By Richard Harrington
Washington Post Staff Writer
April 19, 1993

"No Place to Hide" is so bad it's not even any good. No guilty pleasures are to be found in its preposterously clumsy plot, or in the limp performance of Kris Kristofferson (someone check his pulse). Even Drew Barrymore regresses from the promise of "Guncrazy" by being forced to play a petulant 14-year-old caught up in a web of murder and intrigue. For both actors, this film is a triumph of underachievement.

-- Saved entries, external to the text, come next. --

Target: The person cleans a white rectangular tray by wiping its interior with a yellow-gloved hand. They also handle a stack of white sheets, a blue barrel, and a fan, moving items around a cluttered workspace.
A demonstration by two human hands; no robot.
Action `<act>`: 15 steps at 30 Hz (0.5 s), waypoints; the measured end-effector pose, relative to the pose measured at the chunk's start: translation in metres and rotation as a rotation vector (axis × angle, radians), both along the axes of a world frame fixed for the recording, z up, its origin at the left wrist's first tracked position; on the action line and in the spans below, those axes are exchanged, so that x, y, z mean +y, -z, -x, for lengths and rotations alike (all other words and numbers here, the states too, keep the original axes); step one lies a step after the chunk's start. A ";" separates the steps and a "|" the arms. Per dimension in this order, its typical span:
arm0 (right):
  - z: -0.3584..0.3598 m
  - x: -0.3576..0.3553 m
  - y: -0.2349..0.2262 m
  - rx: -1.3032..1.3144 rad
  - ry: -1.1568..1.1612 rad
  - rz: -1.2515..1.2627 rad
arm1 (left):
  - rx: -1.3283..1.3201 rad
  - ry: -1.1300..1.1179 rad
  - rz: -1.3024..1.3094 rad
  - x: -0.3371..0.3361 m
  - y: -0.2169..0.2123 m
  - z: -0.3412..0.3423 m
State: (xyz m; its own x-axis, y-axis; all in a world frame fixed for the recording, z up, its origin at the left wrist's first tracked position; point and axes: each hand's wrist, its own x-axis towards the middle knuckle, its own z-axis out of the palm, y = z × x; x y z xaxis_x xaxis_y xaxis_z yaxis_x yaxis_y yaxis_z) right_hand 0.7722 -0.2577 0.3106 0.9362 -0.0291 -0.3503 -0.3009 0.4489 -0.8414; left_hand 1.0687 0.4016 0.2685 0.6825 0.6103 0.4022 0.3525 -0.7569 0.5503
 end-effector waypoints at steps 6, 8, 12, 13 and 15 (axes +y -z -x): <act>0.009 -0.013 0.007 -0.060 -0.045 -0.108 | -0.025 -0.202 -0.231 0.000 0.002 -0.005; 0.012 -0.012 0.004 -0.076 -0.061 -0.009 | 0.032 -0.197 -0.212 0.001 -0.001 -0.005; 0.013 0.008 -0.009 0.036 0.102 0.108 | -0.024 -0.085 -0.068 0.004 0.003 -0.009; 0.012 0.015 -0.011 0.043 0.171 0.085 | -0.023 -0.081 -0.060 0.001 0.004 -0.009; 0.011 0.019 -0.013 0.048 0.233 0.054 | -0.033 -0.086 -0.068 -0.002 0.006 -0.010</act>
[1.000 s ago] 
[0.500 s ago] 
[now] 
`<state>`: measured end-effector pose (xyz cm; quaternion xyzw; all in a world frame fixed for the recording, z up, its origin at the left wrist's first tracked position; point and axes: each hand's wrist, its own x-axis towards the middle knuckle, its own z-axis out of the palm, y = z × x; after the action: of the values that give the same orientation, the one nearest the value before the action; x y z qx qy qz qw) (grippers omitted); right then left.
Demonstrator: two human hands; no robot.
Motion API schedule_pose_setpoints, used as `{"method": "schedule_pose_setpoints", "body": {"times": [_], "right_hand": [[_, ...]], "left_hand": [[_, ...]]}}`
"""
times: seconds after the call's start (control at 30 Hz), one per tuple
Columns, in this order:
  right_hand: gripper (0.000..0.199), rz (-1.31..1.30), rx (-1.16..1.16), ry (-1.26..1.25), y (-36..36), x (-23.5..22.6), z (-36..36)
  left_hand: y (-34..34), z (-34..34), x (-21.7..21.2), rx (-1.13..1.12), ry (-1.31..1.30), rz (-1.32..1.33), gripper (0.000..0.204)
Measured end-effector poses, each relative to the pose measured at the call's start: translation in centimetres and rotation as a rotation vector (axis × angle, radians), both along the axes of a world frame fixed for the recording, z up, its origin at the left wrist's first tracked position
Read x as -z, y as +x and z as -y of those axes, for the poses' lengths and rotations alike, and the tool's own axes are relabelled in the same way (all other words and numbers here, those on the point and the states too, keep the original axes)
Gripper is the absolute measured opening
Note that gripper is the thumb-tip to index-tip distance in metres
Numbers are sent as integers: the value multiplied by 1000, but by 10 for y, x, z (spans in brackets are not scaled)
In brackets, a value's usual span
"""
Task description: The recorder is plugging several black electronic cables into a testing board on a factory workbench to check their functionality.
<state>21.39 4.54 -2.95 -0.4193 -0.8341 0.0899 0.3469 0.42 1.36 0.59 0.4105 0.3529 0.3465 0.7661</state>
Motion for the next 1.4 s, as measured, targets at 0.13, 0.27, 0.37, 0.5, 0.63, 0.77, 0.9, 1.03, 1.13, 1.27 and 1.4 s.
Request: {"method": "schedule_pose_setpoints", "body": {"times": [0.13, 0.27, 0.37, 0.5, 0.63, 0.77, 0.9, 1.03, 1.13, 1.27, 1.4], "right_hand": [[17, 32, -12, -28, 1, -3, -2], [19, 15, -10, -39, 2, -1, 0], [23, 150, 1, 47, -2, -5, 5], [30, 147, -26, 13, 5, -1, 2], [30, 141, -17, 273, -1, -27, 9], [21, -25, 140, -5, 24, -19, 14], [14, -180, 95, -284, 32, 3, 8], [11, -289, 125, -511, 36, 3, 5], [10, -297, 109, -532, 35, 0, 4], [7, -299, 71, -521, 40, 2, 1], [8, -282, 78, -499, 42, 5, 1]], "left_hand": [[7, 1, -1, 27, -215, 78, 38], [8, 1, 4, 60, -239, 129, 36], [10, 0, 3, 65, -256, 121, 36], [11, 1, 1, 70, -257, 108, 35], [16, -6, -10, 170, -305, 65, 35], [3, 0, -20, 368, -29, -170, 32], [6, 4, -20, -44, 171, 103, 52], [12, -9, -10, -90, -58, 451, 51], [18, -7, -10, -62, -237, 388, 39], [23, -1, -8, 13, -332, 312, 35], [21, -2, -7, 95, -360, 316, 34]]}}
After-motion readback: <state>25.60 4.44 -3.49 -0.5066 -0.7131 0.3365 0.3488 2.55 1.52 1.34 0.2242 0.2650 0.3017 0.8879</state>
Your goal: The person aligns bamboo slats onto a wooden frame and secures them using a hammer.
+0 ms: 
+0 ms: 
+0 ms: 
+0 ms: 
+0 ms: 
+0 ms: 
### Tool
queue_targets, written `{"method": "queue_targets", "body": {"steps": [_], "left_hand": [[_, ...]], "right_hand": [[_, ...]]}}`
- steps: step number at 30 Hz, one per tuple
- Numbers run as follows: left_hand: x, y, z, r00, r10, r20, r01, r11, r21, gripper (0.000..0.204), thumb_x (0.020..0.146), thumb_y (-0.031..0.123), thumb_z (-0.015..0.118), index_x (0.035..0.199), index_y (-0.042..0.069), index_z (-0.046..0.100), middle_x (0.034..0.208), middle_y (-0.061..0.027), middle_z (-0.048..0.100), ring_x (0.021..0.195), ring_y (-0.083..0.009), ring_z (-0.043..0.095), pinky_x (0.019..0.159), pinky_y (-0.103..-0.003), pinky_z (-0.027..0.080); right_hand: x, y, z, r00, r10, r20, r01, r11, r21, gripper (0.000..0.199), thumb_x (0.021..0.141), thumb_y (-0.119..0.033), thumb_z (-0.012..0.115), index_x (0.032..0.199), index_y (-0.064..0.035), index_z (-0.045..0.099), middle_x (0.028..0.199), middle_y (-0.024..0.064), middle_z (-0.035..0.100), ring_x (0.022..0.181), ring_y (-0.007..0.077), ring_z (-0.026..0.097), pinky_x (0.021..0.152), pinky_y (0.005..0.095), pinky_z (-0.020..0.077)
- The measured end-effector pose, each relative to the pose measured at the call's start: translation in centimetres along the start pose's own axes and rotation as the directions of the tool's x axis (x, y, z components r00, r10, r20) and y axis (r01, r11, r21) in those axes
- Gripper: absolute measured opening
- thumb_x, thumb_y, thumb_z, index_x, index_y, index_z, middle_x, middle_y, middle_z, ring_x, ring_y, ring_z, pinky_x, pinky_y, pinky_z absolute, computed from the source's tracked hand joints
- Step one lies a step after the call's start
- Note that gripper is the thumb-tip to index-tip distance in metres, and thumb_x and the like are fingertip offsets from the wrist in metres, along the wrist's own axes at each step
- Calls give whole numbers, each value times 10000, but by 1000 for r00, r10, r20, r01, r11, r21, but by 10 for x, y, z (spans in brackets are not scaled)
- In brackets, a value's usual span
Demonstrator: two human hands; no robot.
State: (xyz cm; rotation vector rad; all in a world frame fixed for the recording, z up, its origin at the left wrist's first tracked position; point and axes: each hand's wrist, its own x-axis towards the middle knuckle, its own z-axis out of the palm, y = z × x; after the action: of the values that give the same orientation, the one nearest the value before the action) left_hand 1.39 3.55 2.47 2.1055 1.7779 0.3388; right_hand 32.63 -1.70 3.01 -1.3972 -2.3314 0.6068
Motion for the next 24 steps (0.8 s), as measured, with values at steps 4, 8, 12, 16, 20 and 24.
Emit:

Barrymore plays Tinsel Harvey, whose ballerina sister Pamela (the always alluring Lydie Denier) has just become a backstage corpse de ballet during her dance company's rehearsal ("Swan Lake" or "Swan Song"?). The case falls into the lap of Detective Joe Garvey (the laconic Kristofferson, whose acting range is measured between squinting eyes and a grinding jaw). Looking for clues, Garvey comes across petulant, selfish, brattish Tinsel, now a target for an unknown attacker looking and acting suspiciously like The Shadow.

Garvey is still suffering the loss several years earlier to a drunk driver of his wife and daughter, who if still alive would be about Tinsel's age. Do we detect a budding emotional subtext? Indeed, Garvey and Tinsel, both furiously resisting attachment, slowly develop a bond excruciatingly detailed in Tinsel's voiced-over diary entries. It's all very embarrassing, as is O.J. Simpson's wheelchair cameo (perhaps he was between takes on "Naked Gun").

Director Richard Danus, who beats his own script to a pulp, has no idea where to take any of this -- loose plot threads abound -- and the inevitable revelation of a society of Dirty Harry elitists is simply ridiculous (if ever a film needed a satanic subplot, it's this one).

In any number of confrontations, Kristofferson tells Barrymore to "Run, run!" and "Get out of here!" Take those as subliminal messages.